The life of a sessional instructor is not easy as there are long hours, poor pay, few (if any) benefits and an uncertain future.

"I’ve had limited benefits for two years, but it’s never guaranteed from year to year and I could easily not have them next year," said University of Calgary sessional English instructor Randy Schroeder. "My guess is most sessionals throughout North America have no formal benefits whatsoever."

Schroeder’s plight was addressed by the Canadian Association of University Teachers during their Fairness in Employment Week. According to their Web site, CAUT believes that the overuse and exploitation of contract academic staff, or sessionals, is one of the biggest challenges facing the academic profession today.

The U of C Faculty Association President John Baker expressed concern over the plight of sessional instructors.

"The U of C has one of the best situations, so what state is everyone else in?" he said. "And they’re in a far worse state in the U.S. than we are in Canada, as 80 per cent of academic staff at some institutions are sessionals."

Schroeder expressed the belief that contract instructors should be employed only under certain circumstances such as the unforeseen absence of a regular professor or if the sessional has a level of expertise in a particular field that cannot be duplicated.

"Any ongoing teaching needs should be taught by ongoing faculty," he said. "No more sessionals, except in the very particular situations specified in the collective agreement."

Sessional positions are characterized by strict definitions. Instructors are hired only to teach and are not required to do research or committee work. Nonetheless, Schroeder explained that most sessional instructors put as many hours into their work as tenured faculty.

"Some sessionals do a full component of service work and there are also many sessionals who do a lot of research," he said. "How can you be an adequate teacher unless you do some kind of research, not only into pedagogy, but also your field of research?
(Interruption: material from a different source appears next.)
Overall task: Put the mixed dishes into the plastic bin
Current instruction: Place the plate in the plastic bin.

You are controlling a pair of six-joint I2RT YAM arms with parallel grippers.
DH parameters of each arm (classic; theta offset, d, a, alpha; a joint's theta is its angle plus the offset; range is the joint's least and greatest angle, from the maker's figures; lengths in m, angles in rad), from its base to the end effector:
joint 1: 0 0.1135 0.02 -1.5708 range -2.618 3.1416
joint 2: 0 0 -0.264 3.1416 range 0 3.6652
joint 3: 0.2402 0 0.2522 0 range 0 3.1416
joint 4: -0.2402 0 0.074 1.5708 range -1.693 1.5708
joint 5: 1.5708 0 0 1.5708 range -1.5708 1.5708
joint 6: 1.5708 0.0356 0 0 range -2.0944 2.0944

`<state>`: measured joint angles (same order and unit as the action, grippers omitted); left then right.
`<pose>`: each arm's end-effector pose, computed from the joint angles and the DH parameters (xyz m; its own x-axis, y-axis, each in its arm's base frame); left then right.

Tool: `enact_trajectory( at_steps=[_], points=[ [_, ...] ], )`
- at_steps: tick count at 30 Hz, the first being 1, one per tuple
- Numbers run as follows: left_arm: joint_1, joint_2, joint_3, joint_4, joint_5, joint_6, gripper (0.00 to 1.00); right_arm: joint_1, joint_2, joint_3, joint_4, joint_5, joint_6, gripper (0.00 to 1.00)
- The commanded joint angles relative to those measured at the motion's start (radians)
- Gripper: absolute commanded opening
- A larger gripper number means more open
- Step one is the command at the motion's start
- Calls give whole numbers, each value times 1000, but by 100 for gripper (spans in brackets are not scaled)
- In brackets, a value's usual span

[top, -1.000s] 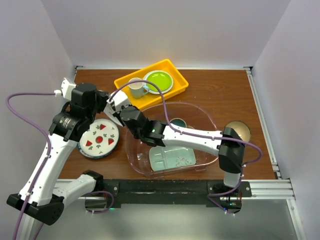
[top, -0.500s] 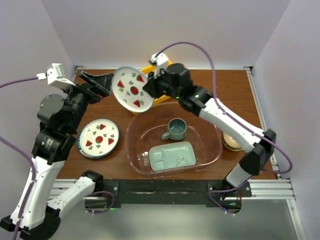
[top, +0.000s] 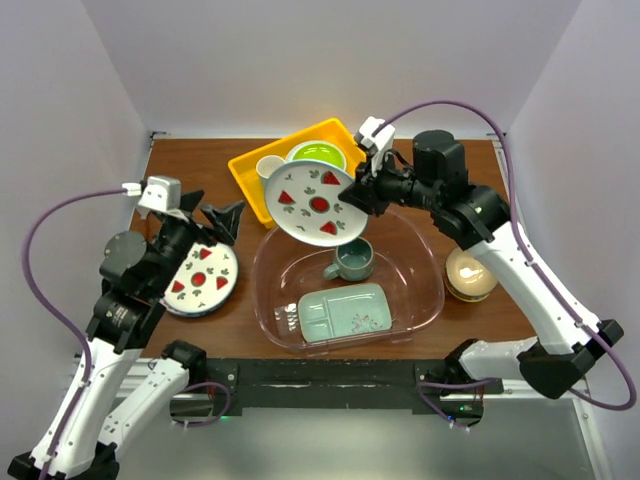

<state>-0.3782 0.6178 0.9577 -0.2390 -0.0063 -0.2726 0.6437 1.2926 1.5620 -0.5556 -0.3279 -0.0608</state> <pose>0.1160 -0.0459 0.4157 -0.0077 -0.2866 -0.9580 0.3752 0.8872 -0.2685 0.2099 0.1718 0.4600 -0.1759 -0.2039 -0.9631 -0.8275 0.5605 0.0325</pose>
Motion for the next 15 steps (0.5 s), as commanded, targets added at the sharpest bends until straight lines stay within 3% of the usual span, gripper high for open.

If you’re not current and well-informed and you’re not adding to your field, what claim can you make to being a teacher?"

Sessional instructors at U of C comprise just under 25 per cent of the total academic staff. Schroeder countered concerns that not hiring sessional instructors would lead to a shortage of instructors at universities and expressed that campaigns like FEW could only improve the situation.

"The ongoing duties handled by sessionals would have to be handled by some form of ongoing appointment," he pointed out. "That might mean converting sessionals into some sort of ongoing appointment and that might mean hiring nation wide, so then you might be at one insitution with benefits and a pension."